Fjallraven Absiko Lite Zip-Off Trekking Pants I’ve had these pants for a few years now, and they are what I use in the warm summer months when keeping cool is the priority. Made of lite G-100 fabric with back and side stretch-mesh panels, these zip-off trousers worked great on a trip in which they were always wet or damp while on the trail. They dry quickly, they don’t hold water, they clip onto your boots laces, cinch around your ankles, and provide leg pockets for your map, compass, and phone.
Pocket Chainsaw – Jim brought a pocket chainsaw, which is a chainsaw chain with two roped handles rolled up neatly in a little tin can. Once in camp and setting up the night’s wood for the campfire, Jim swung into action and cut some big logs quickly and with minimal grunting. It was so quick and easy he never said, “it’s your turn.”
Fjallraven Keb Trekking Hat– I absolutely loved how this hat performed on a trip in which it was constantly wet. I treated it with Permethrin and it provided a nice bug barrier for my head while wicking the moisture from my face. It held up well in the rain and kept the water off my glasses. It’s made from Fjallraven’s G-1000 fabric with stretch mesh panels on each side, fits well, and performed in tough conditions.
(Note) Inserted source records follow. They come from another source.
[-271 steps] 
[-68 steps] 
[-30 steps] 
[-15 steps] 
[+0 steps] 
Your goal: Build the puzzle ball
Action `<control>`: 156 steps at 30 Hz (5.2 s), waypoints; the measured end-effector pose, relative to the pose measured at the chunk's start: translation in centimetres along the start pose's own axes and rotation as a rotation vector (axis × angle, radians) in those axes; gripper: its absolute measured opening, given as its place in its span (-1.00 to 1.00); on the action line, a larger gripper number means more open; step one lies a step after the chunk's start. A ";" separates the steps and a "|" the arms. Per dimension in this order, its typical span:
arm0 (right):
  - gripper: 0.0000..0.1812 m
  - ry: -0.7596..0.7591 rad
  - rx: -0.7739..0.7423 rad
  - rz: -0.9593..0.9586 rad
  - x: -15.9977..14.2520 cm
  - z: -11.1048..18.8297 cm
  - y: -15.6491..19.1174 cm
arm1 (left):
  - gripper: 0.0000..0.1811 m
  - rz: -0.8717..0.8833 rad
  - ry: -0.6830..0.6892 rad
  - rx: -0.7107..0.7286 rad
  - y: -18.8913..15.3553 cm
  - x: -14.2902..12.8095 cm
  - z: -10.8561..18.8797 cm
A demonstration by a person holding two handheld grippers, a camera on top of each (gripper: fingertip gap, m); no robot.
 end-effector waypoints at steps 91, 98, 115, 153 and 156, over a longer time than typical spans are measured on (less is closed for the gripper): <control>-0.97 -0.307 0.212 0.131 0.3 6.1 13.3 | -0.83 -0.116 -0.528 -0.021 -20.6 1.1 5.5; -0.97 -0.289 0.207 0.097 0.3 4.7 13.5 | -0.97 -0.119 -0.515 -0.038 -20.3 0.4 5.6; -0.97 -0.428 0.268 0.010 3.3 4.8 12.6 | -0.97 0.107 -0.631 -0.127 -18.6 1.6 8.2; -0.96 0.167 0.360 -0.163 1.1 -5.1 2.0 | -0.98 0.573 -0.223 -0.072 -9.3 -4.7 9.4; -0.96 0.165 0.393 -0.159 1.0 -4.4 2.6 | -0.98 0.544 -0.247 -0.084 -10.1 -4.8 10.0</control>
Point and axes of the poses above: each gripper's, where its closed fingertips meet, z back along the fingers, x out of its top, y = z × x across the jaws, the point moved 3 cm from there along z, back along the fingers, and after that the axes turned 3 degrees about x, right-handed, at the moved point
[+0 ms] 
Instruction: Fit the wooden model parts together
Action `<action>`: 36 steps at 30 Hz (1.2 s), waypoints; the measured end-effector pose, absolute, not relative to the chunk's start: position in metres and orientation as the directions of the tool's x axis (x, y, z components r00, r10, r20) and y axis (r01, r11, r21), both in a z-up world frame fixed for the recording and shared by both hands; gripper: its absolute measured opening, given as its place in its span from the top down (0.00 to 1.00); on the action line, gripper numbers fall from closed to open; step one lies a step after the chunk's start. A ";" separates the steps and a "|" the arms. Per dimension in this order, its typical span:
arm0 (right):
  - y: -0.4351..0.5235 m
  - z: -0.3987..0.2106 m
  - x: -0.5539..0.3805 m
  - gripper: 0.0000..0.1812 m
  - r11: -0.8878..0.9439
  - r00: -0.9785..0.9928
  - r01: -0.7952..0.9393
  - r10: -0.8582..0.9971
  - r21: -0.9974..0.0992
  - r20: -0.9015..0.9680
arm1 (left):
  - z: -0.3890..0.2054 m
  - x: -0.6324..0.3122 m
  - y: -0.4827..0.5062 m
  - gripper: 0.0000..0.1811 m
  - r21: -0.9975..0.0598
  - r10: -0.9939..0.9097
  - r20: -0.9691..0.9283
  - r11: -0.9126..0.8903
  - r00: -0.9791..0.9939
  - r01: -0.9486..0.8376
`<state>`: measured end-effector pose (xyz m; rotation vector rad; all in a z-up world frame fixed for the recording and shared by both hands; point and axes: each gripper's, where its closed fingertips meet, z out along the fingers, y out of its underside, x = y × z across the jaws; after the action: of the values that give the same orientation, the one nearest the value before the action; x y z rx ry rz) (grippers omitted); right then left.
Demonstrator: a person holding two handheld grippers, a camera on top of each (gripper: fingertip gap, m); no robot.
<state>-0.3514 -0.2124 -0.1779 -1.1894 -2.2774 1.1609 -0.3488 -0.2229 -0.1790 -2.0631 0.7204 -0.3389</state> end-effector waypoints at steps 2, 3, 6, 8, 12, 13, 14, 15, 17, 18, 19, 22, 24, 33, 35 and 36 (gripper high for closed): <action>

Eagle Claw Trailmaster Fishing Rod and Case – Jim purchased this rod and case for the trip for about $45, and it proved to be quite a steal. The kit comes with a four-piece fishing rod with a case that’s large enough to hold a fillet knife, some tackle, and a small spinning reel. but can easily strap to the back of a pack or be stuffed in a side pocket. The rod has a nice action, and the entire set-up is light enough to warrant consideration as an option for any backpacking kit.
Future of the Kekekabic Trail
Now that the Kekekabic Trail is part of the larger North Country Trail (NCT), which runs from Northern New York State to North Dakota, it may be that the popularity of this trail will increase. At present, it is obvious that this is a lightly tracked trail, and the only other people we saw were canoeists crossing portages.
The NCT enters Minnesota at the Wisconsin border near Jay Cooke State Park and then follows the Superior Hiking Trail to the start of the Border Route Trail and then across on the Kekekabic toward trails yet to be developed. I think that perhaps next fall, a trip on the Border Route from the top of the Gunflint to outside of Grand Marais will be in order. One thing is for certain, I’ll be looking for cooler weather and will plan to give myself another day or two to keep my required daily mileage around seven miles. It’s not a race and the best part of backpacking in the BWCA is simply being out there.